Abbiamo visto anche due dei monumenti più strani di Sofia, in cui mi ero imbattuta il giorno prima e mi avevano lasciata perplessa. Il primo celebra i “1300 anni di Bulgaria” (a detta dell’opinione pubblica, il monumento più brutto in tutto il paese) che rappresenta passato, presente e futuro della nazione. Il secondo è il Monumento all’Armata Sovietica, creato come segno di riconoscenza all’Armata Rossa per l’aiuto dato alla Bulgaria durante la Seconda guerra mondiale. Sulla sua sommità, insieme a un operaio e a un soldato, avanza una donna lavoratrice: nel periodo comunista, infatti, per la prima volta le donne bulgare ebbero la possibilità di lavorare, ricevendo oltretutto lo stesso salario degli uomini. In varie occasioni, la facciata laterale è stata utilizzata per dichiarazioni anonime di carattere politico: nel giugno 2011 i soldati dell’Armata Sovietica sono stati trasformati in famosi supereroi americani e personaggi dei fumetti; nell’agosto 2013 il monumento è stato colorato di rosa in occasione dell’anniversario della Primavera di Praga, mentre nel febbraio 2014 è stato dipinto con i colori dell’Ucraina a sostegno della rivoluzione ucraina.
Il Palazzo Nazionale della Cultura (un enorme complesso voluto dalla figlia di Zhivkov, Lyudmila, che è tutt’ora in funzione come centro culturale) ha offerto uno spunto per parlare del ruolo delle arti durante il regime, che ovviamente era quello di servire agli scopi della propaganda comunista.
L’ultima tappa del tour non avrebbe potuto essere più azzeccata: di fronte a un frammento del Muro di Berlino, la cui caduta è diventata simbolo della fine del comunismo in tutta Europa.
Il museo d’arte socialista
Quella stessa mattina ero stata sulle tracce del Comunismo per conto mio attraverso la periferia di Sofia, partendo dal Museo d’Arte Socialista. Sfortunatamente, proprio quel giorno stavano allestendo la nuova esibizione, però almeno ho potuto vedere le sculture della galleria esterna. Nel parco ho visto sia la grande statua di Lenin che prima era situata al centro di piazza Nozavisimost, dove ora si trova la statua di Santa Sofia, sia la stella rossa che stava sulla sommità del quartier generale del partito socialista, nella stessa piazza.
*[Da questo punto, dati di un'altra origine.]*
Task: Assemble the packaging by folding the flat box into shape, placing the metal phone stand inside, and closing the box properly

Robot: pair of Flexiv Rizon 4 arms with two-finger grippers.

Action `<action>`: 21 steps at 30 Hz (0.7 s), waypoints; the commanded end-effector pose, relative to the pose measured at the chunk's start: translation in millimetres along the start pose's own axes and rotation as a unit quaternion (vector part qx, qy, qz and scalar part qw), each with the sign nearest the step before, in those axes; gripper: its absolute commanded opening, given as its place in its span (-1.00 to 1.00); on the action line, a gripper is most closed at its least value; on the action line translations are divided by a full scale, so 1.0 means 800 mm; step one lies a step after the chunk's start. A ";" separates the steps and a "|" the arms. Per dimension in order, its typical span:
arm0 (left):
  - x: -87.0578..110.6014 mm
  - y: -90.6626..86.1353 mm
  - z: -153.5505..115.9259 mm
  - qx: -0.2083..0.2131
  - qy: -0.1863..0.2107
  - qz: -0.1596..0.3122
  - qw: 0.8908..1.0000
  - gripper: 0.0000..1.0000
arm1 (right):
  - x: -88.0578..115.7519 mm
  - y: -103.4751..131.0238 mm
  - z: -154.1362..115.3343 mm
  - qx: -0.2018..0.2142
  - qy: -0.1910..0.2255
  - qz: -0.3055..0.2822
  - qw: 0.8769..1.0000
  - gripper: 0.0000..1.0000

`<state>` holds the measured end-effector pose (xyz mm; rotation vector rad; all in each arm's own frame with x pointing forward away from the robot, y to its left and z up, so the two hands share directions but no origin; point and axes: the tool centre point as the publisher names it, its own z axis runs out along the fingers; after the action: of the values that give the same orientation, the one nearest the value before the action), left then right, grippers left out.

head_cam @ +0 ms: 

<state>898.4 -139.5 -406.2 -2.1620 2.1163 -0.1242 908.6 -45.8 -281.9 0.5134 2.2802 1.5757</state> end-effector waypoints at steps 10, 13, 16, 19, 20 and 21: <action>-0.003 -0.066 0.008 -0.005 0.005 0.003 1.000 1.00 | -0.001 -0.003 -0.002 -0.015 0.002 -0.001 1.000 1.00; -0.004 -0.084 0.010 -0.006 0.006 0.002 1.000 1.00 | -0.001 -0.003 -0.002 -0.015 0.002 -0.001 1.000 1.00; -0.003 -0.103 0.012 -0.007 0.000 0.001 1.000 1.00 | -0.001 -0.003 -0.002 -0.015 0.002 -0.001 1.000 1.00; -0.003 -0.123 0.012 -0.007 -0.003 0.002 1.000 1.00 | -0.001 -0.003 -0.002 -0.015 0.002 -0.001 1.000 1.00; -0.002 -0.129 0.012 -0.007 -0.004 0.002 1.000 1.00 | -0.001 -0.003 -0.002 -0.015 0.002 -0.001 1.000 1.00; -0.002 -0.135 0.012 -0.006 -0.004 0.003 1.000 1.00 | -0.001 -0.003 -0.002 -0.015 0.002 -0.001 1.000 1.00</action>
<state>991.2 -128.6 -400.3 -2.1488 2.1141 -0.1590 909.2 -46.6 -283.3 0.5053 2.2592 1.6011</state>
Il museo ospita opere d’arte risalenti al periodo tra gli anni ’50 e gli anni ’80 del ‘900: ritratti e sculture dei leader socialisti del tempo, non solo bulgari, ma di tutto il blocco orientale.
Il distretto di Mladost
Dopo aver visitato il Museo d’Arte Socialista mi sono diretta verso Mladost, un distretto della periferia meridionale di Sofia. È una di quelle aree che furono edificate durante il regime socialista per poter dare una sistemazione alla grande quantità di persone che si era trasferita dalle campagne per lavorare nel settore industriale nascente.
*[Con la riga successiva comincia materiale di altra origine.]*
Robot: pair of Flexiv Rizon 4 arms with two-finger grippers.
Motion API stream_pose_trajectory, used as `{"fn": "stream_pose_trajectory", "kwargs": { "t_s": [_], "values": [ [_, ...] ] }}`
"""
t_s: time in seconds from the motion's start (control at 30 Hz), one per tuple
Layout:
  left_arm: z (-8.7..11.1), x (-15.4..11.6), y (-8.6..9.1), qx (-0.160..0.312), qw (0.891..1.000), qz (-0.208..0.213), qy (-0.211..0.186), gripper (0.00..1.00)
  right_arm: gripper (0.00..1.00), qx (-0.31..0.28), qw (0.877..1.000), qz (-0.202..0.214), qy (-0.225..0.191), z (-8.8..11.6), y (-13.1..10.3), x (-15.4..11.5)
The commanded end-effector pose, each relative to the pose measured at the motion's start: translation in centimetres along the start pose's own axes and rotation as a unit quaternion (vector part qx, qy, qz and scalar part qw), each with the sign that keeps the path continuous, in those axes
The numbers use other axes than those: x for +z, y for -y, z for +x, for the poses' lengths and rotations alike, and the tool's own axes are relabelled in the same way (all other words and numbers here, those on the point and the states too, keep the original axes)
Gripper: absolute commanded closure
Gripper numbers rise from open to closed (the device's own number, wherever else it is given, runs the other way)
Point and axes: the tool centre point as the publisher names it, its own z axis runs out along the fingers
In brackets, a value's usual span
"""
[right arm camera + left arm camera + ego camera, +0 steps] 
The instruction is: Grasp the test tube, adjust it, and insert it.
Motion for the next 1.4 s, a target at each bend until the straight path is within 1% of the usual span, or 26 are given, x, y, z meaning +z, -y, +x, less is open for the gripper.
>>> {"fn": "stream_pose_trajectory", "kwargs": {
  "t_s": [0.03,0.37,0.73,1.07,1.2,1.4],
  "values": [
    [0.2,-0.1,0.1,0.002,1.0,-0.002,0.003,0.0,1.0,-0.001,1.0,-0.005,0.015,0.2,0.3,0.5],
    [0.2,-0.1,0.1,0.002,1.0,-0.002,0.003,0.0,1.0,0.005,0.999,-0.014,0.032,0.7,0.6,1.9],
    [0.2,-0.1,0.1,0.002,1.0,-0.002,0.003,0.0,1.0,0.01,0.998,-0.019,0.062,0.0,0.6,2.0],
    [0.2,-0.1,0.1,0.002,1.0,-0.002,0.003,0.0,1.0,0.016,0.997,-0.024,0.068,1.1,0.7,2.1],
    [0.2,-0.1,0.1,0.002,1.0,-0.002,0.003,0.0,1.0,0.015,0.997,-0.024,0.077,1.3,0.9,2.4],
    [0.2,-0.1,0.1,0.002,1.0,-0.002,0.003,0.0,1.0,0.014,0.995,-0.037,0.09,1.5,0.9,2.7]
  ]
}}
Mentre alcune di queste persone furono sistemate nel centro di Sofia, dove gli abitanti furono forzati a spartirsi gli alloggi con i nuovi arrivati dividendo gli appartamenti in unità abitative più piccole, molta altra gente si trasferì in quelle enormi costruzioni di cemento caratteristiche delle periferie sovietiche di tutta l’Europa dell’Est, i cosiddetti “grattacieli orizzontali”.
La passeggiata attraverso questa giungla di cemento è stata una delle esperienze più forti del mio viaggio. Ma, ad essere onesti, la periferia sovietica di Sofia mi aveva già colpito dall’oblò dell’aereo: blocchi su blocchi di edifici di cemento che si stendono su tutta l’area della città, e che non vedevo l’ora di esplorare.